A St. Paul police officer went to Farrington’s home to take a statement. During the course of the interview, Farrington eventually admitted to the officer that there had not been a carjacking. He confessed he had crashed his car, “probably as a result of excessive alcohol consumption, and had panicked,” according to the paperwork contained in the arbitrator’s ruling. “He had apparently panicked because of concern over how the accident might affect his employment status as a Hastings police officer.”
Farrington was charged with two misdemeanors: One for failing to stop for an accident and the second for falsely reporting a crime. He pleaded guilty to leaving the scene of an accident as part of a plea agreement. He was subsequently reprimanded at the city and was given conditions of “last chance” employment.
“Looking at these issues, we see an individual who, when confronted by the consequences of his bad decision making, immediately responds by running away and lying,” Kapsch wrote.
To the city’s credit, Kapsch wrote, they examined the circumstances of the crash and decided Farrington exhibited “sufficient remorse and acceptance of responsibility” to merit a last chance.
It was those conditions he violated with the texting incidents. One of the “last chance” conditions that could lead to termination was: “Engagement in any conduct determined to represent bias-based policing at any time during your employment.”

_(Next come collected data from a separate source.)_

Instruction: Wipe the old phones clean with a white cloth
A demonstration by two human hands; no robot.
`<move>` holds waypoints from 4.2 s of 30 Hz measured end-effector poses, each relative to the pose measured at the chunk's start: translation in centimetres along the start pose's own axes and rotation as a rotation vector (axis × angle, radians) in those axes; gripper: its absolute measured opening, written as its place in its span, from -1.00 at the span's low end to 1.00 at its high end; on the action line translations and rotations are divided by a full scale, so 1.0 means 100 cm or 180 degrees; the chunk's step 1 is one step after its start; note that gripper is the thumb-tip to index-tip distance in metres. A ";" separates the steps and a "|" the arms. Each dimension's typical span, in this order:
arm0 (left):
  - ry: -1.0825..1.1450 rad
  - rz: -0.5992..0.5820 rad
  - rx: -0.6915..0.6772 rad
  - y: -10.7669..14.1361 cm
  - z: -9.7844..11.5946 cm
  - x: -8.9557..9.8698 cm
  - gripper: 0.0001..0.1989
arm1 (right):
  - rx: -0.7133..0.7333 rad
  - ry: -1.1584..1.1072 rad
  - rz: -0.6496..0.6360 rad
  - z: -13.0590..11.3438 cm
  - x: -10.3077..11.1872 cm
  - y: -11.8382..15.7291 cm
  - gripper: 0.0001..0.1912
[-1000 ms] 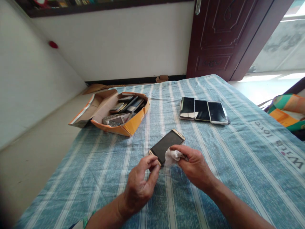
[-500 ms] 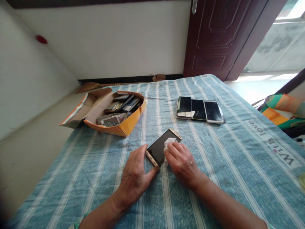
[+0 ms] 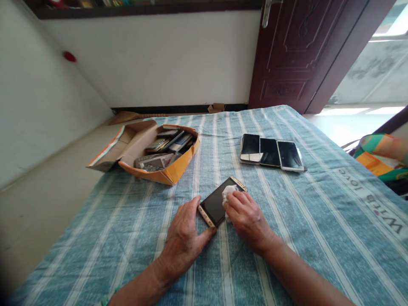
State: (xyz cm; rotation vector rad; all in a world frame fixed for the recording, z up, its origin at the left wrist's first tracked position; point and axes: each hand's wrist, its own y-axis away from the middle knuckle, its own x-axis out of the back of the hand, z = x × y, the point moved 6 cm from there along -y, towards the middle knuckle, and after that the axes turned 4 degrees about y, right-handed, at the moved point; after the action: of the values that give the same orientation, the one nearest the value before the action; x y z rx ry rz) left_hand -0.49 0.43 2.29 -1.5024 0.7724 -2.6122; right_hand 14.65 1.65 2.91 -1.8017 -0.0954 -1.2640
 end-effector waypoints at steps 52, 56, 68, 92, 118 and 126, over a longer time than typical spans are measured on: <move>-0.0135 -0.0155 -0.0003 -0.006 -0.004 0.000 -0.29 | -0.0981 0.1605 -0.1145 0.016 -0.002 -0.013 -0.81; -0.0153 -0.0089 -0.0080 -0.005 -0.005 -0.002 -0.30 | -0.0681 0.1475 -0.0944 -0.016 -0.006 -0.011 -0.78; -0.0240 -0.0002 -0.0244 -0.005 -0.007 -0.001 -0.31 | -0.0558 0.0766 -0.0438 -0.032 -0.006 -0.001 -0.79; 0.0019 -0.0333 -0.0253 -0.008 -0.004 0.001 -0.36 | -0.0207 0.0240 -0.0256 -0.056 -0.001 -0.003 -0.68; -0.0063 -0.0458 -0.0149 -0.007 -0.002 -0.001 -0.55 | 0.0117 0.0636 -0.0435 -0.078 -0.001 0.000 -0.71; -0.0113 -0.0413 -0.0146 -0.006 -0.001 -0.001 -0.59 | -0.0025 0.0627 -0.0629 -0.075 0.004 0.002 -0.70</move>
State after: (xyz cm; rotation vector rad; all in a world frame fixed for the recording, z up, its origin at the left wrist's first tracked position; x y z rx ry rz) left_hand -0.38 1.00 2.44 -1.6604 0.7615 -2.6675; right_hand 9.63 -3.89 3.63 -1.6963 -0.1609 -1.5774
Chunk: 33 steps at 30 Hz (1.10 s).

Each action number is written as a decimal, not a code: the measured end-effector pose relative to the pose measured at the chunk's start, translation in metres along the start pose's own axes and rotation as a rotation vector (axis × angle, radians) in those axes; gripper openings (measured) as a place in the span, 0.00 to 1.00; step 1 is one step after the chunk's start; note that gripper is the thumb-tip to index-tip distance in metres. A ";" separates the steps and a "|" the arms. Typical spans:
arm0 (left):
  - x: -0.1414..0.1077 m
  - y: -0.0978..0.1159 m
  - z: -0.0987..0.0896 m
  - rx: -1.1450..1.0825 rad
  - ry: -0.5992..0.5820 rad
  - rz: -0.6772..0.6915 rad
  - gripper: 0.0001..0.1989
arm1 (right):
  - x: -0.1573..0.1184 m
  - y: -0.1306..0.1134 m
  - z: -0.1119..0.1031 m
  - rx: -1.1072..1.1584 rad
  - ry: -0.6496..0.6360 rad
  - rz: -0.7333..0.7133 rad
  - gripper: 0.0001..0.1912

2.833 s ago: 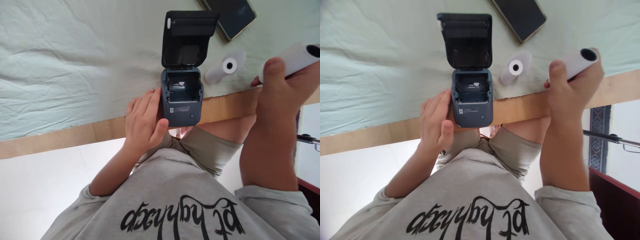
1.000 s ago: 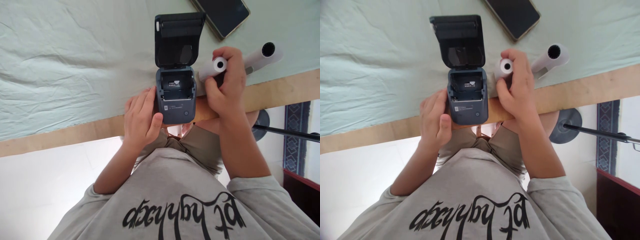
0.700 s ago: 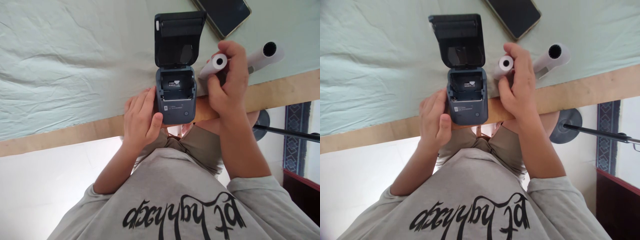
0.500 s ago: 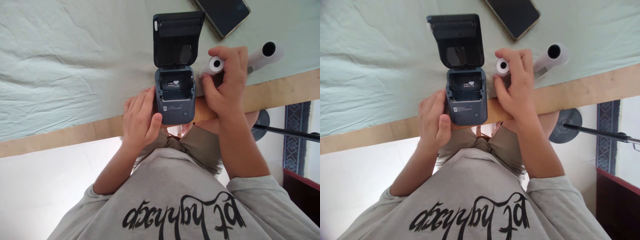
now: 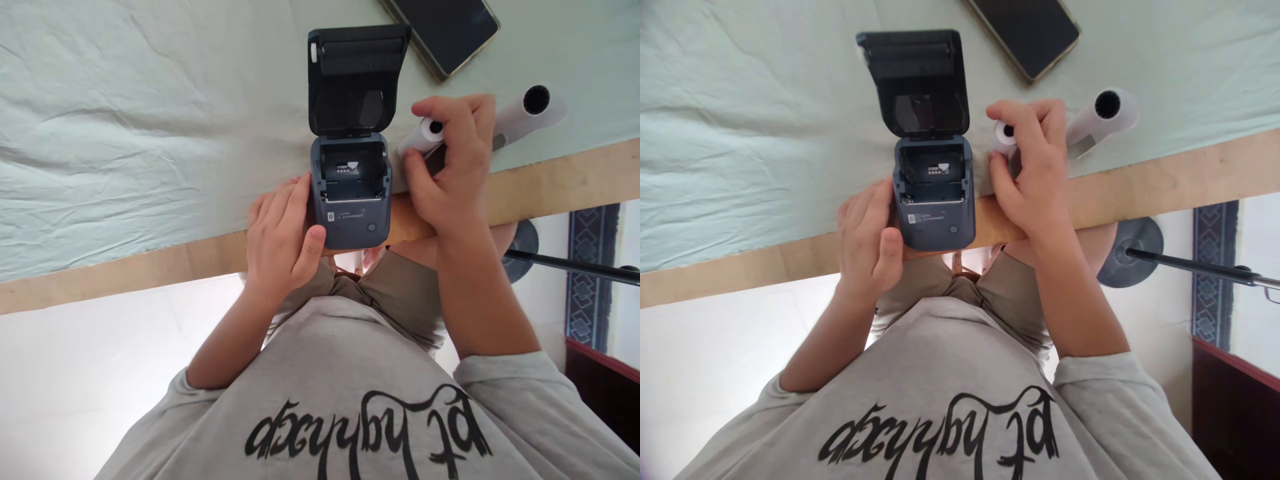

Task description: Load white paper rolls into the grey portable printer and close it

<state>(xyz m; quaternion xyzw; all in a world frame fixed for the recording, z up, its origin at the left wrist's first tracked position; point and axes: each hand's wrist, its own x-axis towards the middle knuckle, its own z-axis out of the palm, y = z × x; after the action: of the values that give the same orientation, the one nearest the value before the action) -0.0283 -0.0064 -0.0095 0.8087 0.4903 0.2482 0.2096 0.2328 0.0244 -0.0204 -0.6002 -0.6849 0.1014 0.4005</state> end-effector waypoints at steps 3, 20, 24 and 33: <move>-0.001 0.000 0.000 0.003 -0.006 -0.008 0.39 | -0.002 0.002 0.000 -0.004 0.015 0.003 0.24; -0.002 -0.002 0.000 0.018 -0.020 0.037 0.42 | 0.001 -0.014 -0.008 0.156 0.172 -0.064 0.15; -0.002 -0.002 0.000 0.016 -0.019 0.040 0.43 | 0.009 -0.052 -0.005 0.120 0.099 -0.265 0.13; -0.003 -0.001 -0.001 0.032 -0.009 0.059 0.42 | 0.021 -0.059 0.006 -0.125 -0.117 -0.082 0.13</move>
<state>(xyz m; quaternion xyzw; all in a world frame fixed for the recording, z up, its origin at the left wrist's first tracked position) -0.0311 -0.0081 -0.0099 0.8271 0.4694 0.2427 0.1914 0.1856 0.0303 0.0216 -0.5886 -0.7362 0.0769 0.3251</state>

“I surmise that when the city reviewed the 2011 internal affairs investigation findings and looked back at the 2010 situation they came to an apparent conclusion that Farrington’s past history of bad judgment and bad decision making was not an isolated event, but an ongoing problem.
“Making correct and proper ‘judgments’ is a critical ability in a law enforcement officer’s job and bad judgments and decisions by an officer can be both financially costly and, in some circumstances, deadly. The city apparently decided, albeit reluctantly, that discharge was the only proper decision. Bad decisions incur bad consequences.”
Farrington had been with the force since July 2006.